Import taxes on food set to go lower

Import taxes on food set to go lower


This week’s article should be of interest to international food suppliers and anyone who eats food in Israel.
On January 29, the Committee to Examine Competitiveness in the Food and Consumer Goods Market submitted its recommendations to the finance minister and the industry, trade and labor minister.

The committee was set up to look into the high cost of food in Israel.

This followed street protests last year and recommendations by the Trachtenberg Committee on socioeconomic change.

The competitiveness committee was tasked with recommending to the finance minister the rates of customs duties that should apply to agricultural goods and food products under customs headers 1 to 24 of the Israeli Customs Tariff Order (Fresh and Processed Foods).
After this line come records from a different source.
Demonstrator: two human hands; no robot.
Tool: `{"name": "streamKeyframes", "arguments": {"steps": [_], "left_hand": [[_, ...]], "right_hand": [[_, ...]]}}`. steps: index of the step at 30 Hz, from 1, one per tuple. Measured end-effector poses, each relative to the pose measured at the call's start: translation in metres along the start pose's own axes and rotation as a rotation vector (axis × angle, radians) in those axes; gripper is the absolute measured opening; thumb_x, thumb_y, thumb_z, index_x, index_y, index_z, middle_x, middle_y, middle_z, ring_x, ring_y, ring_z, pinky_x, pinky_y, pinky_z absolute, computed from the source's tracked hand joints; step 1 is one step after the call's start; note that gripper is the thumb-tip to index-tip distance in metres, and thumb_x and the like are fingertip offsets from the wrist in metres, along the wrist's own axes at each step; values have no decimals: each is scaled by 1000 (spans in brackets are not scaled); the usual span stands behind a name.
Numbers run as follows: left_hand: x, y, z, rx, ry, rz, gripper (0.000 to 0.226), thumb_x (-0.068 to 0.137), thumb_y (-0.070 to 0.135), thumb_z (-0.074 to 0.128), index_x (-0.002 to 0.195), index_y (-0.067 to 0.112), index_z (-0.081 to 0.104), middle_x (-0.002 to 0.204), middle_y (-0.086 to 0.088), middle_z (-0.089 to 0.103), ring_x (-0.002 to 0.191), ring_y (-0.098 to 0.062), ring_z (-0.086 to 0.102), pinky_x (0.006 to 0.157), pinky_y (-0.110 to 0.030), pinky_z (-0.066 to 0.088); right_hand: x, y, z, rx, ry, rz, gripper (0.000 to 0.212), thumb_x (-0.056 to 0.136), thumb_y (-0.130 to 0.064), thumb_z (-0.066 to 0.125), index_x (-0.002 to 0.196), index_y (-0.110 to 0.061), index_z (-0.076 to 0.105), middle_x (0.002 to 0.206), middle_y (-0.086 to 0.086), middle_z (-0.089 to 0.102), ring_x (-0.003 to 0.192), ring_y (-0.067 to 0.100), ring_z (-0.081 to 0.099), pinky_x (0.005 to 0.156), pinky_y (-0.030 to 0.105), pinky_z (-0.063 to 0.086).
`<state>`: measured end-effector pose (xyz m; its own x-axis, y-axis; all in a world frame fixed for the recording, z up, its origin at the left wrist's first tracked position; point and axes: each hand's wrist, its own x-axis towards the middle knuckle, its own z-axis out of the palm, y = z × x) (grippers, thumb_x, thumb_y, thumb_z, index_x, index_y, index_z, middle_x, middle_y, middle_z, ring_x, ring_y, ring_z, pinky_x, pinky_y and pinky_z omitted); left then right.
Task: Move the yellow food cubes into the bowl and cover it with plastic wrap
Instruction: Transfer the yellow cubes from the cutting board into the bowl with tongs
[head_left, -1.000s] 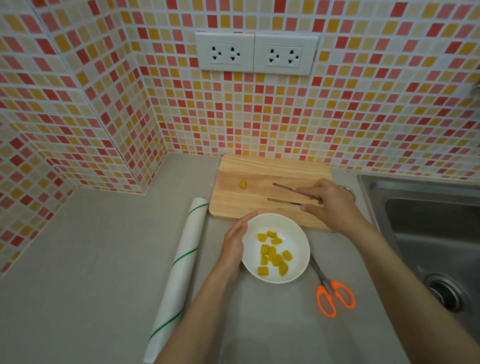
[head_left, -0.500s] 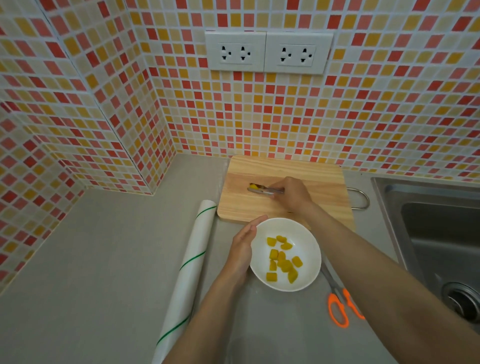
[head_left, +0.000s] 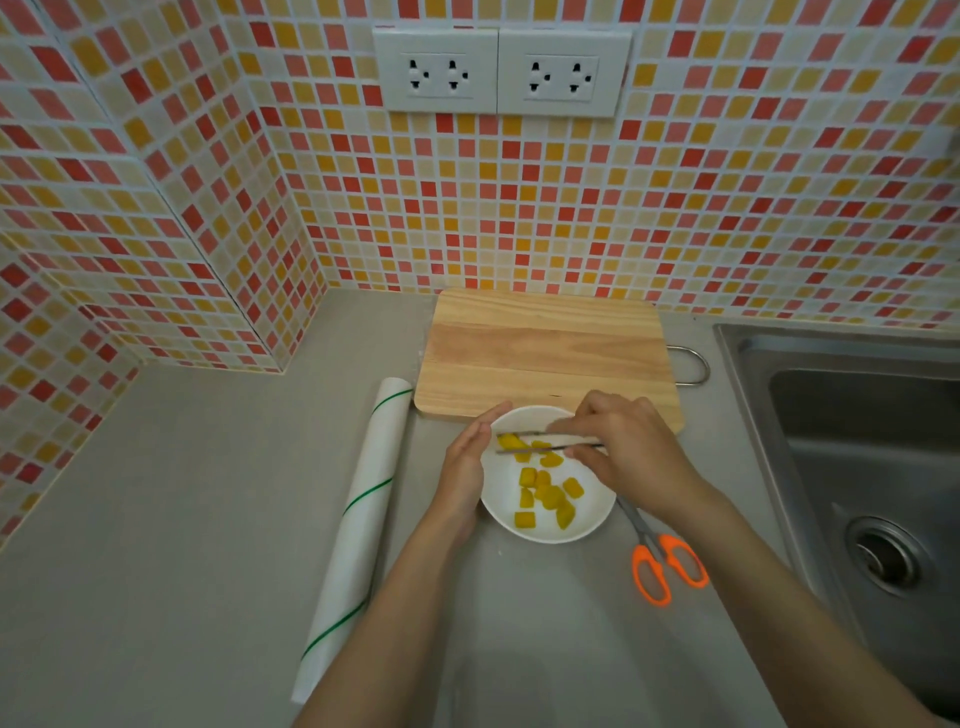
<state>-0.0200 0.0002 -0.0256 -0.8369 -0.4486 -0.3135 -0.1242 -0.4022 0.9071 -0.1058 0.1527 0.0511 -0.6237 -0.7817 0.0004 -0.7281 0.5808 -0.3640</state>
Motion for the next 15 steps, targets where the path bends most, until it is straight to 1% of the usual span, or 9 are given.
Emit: {"name": "streamKeyframes", "arguments": {"steps": [1,3,5,7,9,12,15], "left_hand": [[0,0,0,-2,-4,0,31,98,18,38,117,22,62,129,-14,60,119,-32,56,104,-47,42],[0,1,0,-1,-3,8,31,98,18,38,117,22,61,132,-14,58,122,-33,54,106,-49,40],[1,0,-1,-9,-1,8,31,98,18,37,115,23,62,131,-14,59,121,-33,54,105,-49,41],[1,0,-1,-17,-5,5,31,99,17,36,115,23,63,130,-15,60,120,-33,56,104,-48,42],[1,0,-1,-11,-9,14,32,99,16,36,118,20,61,130,-15,60,119,-32,56,104,-46,42],[0,1,0,7,-1,20,32,98,14,37,122,17,58,131,-13,59,120,-29,56,105,-44,42],[-2,3,-1,19,3,22,31,97,14,39,119,21,60,128,-7,60,116,-24,58,101,-39,45]], "right_hand": [[-3,-2,0,-81,-62,-5,35,88,-30,58,121,-37,59,107,-2,57,107,19,51,80,32,26],[-4,-6,0,-149,-147,-7,39,88,-31,56,127,-38,54,114,-3,54,112,17,48,82,32,25],[-3,-9,-2,-149,-170,-15,41,88,-31,57,128,-37,52,115,-2,52,112,17,47,83,31,24],[-1,-6,-7,-130,-155,-17,42,87,-31,58,128,-37,52,113,-2,52,111,17,47,84,31,25],[3,2,-14,-85,-87,7,42,85,-31,61,126,-35,54,108,-1,54,108,19,50,85,34,28],[14,25,-18,6,123,84,43,81,-26,68,123,-27,59,101,5,58,101,25,56,87,41,40],[29,50,-6,87,233,211,43,81,-24,69,122,-22,61,100,9,59,98,28,58,84,41,47]]}}
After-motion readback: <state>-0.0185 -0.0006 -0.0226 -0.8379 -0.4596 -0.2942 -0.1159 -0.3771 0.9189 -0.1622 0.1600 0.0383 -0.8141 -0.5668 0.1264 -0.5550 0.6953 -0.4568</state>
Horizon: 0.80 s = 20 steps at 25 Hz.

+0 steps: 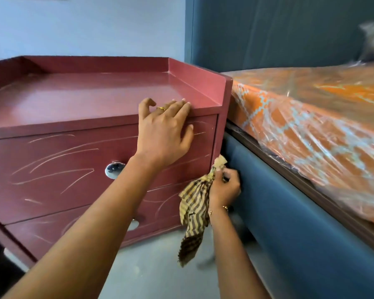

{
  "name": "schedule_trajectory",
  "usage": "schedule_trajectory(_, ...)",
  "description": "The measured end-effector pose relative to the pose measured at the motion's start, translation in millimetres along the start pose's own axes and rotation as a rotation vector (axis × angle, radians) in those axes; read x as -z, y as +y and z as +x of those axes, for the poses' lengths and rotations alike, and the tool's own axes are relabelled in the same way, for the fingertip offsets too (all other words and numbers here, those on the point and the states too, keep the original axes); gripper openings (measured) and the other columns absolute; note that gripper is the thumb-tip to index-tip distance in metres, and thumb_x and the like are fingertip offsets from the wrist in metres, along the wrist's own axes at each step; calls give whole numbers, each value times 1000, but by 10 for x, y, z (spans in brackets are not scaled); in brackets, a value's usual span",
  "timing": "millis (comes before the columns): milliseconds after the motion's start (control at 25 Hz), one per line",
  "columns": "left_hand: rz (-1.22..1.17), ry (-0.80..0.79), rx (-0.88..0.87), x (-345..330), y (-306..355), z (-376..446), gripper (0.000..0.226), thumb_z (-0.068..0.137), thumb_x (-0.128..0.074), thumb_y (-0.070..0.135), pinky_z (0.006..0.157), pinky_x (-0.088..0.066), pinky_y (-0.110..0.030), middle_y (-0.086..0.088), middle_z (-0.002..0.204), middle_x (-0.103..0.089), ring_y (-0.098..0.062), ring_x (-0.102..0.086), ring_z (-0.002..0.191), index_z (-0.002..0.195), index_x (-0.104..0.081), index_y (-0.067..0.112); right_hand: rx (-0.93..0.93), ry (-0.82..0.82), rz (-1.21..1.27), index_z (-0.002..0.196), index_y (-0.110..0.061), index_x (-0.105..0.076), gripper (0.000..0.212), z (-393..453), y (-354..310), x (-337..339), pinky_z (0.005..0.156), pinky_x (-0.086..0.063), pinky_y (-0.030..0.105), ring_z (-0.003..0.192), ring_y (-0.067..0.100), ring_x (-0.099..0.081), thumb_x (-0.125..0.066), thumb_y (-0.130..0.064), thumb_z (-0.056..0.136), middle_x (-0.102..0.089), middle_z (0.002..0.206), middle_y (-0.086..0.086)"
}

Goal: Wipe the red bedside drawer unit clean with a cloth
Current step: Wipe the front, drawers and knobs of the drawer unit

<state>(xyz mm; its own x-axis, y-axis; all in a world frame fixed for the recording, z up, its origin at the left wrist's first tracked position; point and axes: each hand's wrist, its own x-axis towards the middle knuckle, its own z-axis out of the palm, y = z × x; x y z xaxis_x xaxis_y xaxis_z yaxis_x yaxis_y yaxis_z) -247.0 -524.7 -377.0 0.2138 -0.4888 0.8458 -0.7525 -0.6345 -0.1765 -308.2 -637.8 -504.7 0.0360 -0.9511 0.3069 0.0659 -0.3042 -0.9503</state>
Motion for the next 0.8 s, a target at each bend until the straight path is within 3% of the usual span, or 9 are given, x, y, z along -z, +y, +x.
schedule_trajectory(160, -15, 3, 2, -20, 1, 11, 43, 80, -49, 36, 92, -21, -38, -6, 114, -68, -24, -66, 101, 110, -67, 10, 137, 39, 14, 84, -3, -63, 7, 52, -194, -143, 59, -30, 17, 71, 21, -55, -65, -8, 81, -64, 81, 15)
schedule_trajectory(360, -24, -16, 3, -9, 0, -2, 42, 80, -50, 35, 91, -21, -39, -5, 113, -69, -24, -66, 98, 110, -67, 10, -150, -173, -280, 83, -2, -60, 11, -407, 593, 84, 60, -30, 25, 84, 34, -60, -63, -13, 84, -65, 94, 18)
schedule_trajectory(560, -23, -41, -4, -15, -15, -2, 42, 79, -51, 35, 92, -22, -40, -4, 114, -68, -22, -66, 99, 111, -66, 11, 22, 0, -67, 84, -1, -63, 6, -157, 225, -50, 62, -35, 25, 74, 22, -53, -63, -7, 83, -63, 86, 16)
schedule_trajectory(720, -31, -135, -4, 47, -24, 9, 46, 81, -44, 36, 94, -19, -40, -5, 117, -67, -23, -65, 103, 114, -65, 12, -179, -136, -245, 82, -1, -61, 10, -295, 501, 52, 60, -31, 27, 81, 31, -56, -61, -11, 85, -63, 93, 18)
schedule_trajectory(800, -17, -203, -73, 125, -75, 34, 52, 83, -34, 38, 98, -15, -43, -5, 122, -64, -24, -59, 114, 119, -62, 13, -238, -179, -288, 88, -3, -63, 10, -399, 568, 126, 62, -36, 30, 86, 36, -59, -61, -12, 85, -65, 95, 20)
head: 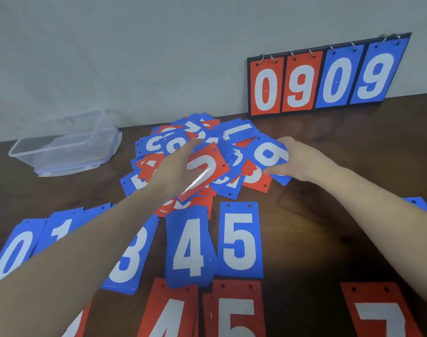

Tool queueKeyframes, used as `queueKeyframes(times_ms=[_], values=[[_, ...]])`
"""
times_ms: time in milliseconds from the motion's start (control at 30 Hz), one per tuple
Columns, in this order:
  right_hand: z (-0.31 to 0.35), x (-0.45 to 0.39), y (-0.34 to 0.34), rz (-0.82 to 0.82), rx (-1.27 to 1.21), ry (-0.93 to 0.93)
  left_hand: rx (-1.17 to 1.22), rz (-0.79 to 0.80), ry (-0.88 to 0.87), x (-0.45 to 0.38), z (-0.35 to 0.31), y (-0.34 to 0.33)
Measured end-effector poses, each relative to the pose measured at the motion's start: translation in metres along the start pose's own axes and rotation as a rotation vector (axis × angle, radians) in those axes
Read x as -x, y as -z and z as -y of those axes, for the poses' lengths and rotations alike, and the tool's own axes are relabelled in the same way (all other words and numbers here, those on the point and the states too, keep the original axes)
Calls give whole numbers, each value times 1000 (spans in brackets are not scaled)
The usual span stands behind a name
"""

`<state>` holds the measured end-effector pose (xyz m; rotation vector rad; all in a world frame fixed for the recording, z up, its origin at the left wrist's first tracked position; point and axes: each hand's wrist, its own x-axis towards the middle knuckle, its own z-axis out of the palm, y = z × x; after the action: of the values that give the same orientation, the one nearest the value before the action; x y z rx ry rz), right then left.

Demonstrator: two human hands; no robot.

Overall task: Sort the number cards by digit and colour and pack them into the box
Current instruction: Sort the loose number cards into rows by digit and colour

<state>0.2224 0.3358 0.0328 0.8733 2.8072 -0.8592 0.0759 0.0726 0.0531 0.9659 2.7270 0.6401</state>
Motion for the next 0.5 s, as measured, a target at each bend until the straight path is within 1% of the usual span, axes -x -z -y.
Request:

The committee met with representatives of the different entities along the value chain and weighed the effects of a reduction in customs duties, especially on workers in Israeli manufacturing plants.

Recommended cuts

Here are the committee’s main recommendations for reducing customs duties for fresh foods and products that are subject to high customs rates in Israel:

Fresh food products not manufactured in Israel or manufactured in Israel in negligible quantities: should be a reduction of 40 percent to 80% in customs duties.
   Fresh beef: current customs rate is 190%; should be a gradual reduction to 90% over four years.
   Beef calves: current customs rate is 10%; Agriculture Ministry should act to open a fourth quarantine station, which should enable an increase in the number of imported calves and stronger competition in the Israeli market.
   Lamb meat: current customs rate is 50% on frozen and fresh meat; should be a gradual reduction to 30% in two stages over two years.
   Fattened livestock: should be a reduction of 50% for frozen meat and 25% for fresh meat.
   Industrial processed tuna: current rate is 30%; should be a gradual reduction of 12% over four years.
   Sausages and processed meat products: current rate is 50%; should be a gradual reduction to 22% over four years.
   Fruit-juice concentrates: current rate is 35% to 45%, should be a gradual reduction to 12% over four years.
   Other processed food products: should be a reduction of 75% over three years, at the end of which the Finance Ministry will decide regarding the continued implementation of the reduction scheme.

The timing and scope of the reductions will be determined taking into account Israel’s international trade agreements and ongoing contacts with other countries on the subject of trade agreements. It remains to be seen what will finally be adopted and when.